All lines holding the string "camera" should be copied from the data below.

======== Stored data ========

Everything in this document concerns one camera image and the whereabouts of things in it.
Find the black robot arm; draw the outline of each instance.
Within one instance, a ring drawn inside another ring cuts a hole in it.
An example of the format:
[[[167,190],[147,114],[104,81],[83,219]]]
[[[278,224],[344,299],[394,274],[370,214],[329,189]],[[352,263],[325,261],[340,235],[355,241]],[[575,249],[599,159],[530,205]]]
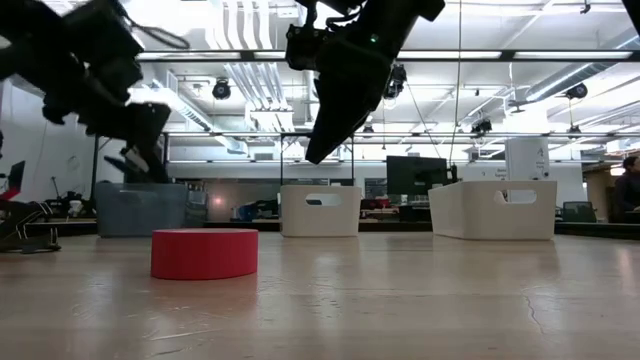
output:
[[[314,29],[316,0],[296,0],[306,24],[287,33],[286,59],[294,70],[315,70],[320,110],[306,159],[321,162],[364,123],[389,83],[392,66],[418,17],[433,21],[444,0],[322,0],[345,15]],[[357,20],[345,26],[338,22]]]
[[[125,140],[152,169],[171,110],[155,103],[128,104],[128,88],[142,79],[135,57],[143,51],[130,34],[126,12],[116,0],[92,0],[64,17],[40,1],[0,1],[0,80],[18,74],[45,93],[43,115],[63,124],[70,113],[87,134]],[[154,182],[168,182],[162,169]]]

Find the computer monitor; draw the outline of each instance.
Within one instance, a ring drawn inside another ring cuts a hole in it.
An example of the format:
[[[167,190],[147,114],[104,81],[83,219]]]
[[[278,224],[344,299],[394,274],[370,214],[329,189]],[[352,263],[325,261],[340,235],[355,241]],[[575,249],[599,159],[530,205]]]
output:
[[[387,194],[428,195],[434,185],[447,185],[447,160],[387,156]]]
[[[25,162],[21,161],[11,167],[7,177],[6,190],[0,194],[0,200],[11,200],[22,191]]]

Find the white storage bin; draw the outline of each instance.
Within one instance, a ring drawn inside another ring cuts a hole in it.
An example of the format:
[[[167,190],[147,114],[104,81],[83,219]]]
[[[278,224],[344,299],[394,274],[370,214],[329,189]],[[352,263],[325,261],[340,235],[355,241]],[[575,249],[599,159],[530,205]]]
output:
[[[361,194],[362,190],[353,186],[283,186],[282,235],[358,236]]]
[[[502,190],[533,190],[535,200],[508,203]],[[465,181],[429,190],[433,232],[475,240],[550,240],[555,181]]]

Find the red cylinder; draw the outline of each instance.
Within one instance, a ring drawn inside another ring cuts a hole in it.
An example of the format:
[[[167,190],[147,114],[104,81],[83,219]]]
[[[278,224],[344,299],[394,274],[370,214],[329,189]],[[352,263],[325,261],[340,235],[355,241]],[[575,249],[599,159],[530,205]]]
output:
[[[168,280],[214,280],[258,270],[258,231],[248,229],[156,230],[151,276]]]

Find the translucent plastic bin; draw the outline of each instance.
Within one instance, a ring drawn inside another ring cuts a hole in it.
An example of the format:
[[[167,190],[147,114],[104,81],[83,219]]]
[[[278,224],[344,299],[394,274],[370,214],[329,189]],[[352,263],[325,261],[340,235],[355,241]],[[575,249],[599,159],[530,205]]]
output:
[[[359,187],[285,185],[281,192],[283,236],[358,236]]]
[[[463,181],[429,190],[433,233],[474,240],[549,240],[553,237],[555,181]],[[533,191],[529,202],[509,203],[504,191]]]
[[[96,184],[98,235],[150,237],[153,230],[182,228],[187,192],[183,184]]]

========
======== Stored data ========

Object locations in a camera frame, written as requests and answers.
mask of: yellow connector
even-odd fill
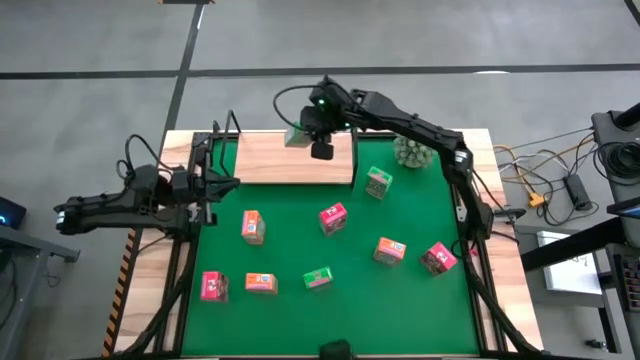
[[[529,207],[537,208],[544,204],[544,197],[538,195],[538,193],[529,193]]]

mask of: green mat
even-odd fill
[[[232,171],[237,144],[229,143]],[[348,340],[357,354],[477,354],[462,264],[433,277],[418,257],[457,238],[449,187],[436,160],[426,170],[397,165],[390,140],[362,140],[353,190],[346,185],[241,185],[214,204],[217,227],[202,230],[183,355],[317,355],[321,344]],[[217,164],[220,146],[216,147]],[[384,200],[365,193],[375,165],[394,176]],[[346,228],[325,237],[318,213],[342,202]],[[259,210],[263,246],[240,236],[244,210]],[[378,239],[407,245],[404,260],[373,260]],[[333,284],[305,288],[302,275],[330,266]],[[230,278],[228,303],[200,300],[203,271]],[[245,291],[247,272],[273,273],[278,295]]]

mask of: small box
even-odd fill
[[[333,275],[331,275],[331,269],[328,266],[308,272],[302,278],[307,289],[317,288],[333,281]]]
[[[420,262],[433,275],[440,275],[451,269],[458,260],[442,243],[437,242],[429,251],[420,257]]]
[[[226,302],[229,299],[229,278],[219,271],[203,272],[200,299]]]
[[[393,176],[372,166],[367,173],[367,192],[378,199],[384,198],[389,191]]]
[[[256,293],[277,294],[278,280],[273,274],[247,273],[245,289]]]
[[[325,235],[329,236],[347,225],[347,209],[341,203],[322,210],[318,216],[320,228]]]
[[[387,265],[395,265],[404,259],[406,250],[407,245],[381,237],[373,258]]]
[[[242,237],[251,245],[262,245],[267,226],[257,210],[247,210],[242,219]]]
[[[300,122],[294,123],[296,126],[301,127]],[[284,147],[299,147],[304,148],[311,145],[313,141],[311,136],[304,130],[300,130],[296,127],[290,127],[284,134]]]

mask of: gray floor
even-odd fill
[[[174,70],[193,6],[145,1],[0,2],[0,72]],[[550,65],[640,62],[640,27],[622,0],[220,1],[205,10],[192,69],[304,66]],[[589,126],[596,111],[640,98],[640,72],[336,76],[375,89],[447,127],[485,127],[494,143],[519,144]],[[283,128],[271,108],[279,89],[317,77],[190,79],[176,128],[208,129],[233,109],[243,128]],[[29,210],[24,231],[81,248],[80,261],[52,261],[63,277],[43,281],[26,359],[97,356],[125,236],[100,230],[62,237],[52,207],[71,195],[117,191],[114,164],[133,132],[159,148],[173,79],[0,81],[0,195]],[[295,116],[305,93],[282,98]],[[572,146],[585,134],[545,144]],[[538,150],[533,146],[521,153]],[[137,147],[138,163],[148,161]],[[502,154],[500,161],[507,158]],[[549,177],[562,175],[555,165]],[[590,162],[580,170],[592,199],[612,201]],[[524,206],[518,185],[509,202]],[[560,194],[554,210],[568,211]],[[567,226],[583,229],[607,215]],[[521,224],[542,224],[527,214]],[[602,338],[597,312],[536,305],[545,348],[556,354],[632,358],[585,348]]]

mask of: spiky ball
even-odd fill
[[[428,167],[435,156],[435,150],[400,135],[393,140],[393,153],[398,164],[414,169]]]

========
======== Stored data ========

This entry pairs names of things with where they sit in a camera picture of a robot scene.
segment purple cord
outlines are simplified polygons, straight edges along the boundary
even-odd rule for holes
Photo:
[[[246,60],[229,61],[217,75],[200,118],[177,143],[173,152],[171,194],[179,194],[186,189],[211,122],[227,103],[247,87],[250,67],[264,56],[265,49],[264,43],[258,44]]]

========

* _Response below_
Everything in this document concerns one camera image and the whereabouts of things in it.
Object locations in a camera frame, written as requests and answers.
This entry pairs names of things with where they sit in a camera picture of a robot scene.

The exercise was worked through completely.